A subclass of OptimWrapper that supports automatic mixed precision training based on torch.cuda.amp.

AmpOptimWrapper provides a unified interface with OptimWrapper, so AmpOptimWrapper can be used in the same way as OptimWrapper.

Warning

AmpOptimWrapper requires PyTorch >= 1.6.

Parameters

loss_scale (float or str or dict) –
The initial configuration of torch.cuda.amp.GradScaler. See more specific arguments introduction at PyTorch AMP # noqa: E501 Defaults to dynamic.
- ”dynamic”: Initialize GradScale without any arguments.
- float: Initialize GradScaler with init_scale.
- dict: Initialize GradScaler with more detail configuration.
**kwargs – Keyword arguments passed to OptimWrapper.

Note

If you use IterBasedRunner and enable gradient accumulation, the original max_iters should be multiplied by accumulative_counts.

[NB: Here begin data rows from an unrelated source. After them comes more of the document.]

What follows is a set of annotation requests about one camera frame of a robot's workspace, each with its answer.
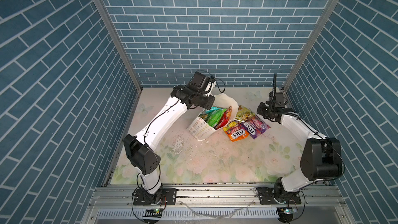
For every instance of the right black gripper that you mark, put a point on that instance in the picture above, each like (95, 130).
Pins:
(260, 108)

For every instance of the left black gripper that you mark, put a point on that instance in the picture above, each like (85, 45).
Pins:
(208, 104)

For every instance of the purple Fox's raspberry candy bag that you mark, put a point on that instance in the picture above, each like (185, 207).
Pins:
(255, 126)

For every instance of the yellow snack packet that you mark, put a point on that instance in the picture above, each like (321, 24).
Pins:
(244, 114)

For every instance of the white patterned paper bag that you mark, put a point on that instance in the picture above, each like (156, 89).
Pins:
(200, 130)

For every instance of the orange Fox's fruits candy bag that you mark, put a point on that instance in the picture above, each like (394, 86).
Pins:
(236, 131)

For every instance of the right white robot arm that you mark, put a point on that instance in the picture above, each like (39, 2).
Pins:
(321, 158)

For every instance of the green snack packet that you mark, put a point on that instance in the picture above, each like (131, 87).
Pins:
(212, 116)

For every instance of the red snack packet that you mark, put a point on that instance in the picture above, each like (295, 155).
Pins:
(225, 118)

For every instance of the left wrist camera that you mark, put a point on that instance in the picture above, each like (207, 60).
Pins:
(210, 86)

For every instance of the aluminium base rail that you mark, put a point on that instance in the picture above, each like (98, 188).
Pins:
(216, 204)

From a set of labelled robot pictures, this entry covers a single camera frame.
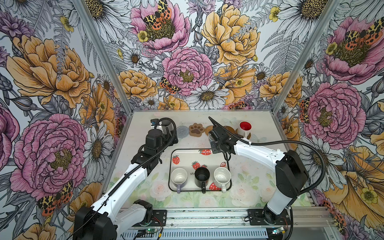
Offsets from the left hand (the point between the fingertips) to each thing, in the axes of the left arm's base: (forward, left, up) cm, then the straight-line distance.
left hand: (168, 135), depth 81 cm
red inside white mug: (+17, -49, -15) cm, 54 cm away
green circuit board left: (-40, +7, -21) cm, 45 cm away
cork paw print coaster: (+19, -15, -20) cm, 32 cm away
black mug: (-15, -18, -18) cm, 30 cm away
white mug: (-15, -30, -18) cm, 38 cm away
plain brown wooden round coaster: (+19, -41, -21) cm, 50 cm away
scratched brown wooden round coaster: (+22, -39, -21) cm, 49 cm away
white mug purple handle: (-15, -5, -18) cm, 24 cm away
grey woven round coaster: (+18, -5, -20) cm, 28 cm away
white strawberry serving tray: (-4, -12, -20) cm, 23 cm away
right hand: (-2, -28, -11) cm, 30 cm away
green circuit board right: (-41, -52, -21) cm, 69 cm away
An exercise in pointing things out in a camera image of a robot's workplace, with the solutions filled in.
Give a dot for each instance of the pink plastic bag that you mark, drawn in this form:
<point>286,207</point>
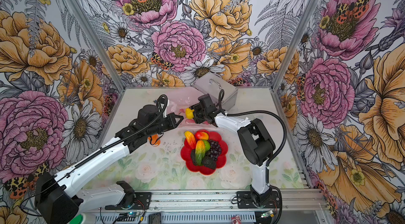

backward(loss, **kwargs)[source]¶

Perform gradient back propagation with loss_scaler.

Parameters

loss (torch.Tensor) – The loss of current iteration.
kwargs – Keyword arguments passed to torch.Tensor.backward()

load_state_dict(state_dict)[source]¶

Load and parse the state dictionary of optimizer and loss_scaler.

If state_dict contains “loss_scaler.”, the loss_scaler will load the corresponding keys. Otherwise, only the optimizer will load the state dictionary.

Parameters: state_dict (dict) – The state dict of optimizer and loss_scaler

optim_context(model)[source]¶

Enables the context for mixed precision training, and enables the context for disabling gradient synchronization during gradient accumulation context.

Parameters: model (nn.Module) – The training model.

state_dict()[source]¶

Get the state dictionary of optimizer and loss_scaler.

Based on the state dictionary of the optimizer, the returned state dictionary will add a key named “loss_scaler”.

Returns: The merged state dict of loss_scaler and optimizer.
Return type: dict

step(**kwargs)[source]¶

Update parameters with loss_scaler.

Parameters: kwargs – Keyword arguments passed to torch.optim.Optimizer.step().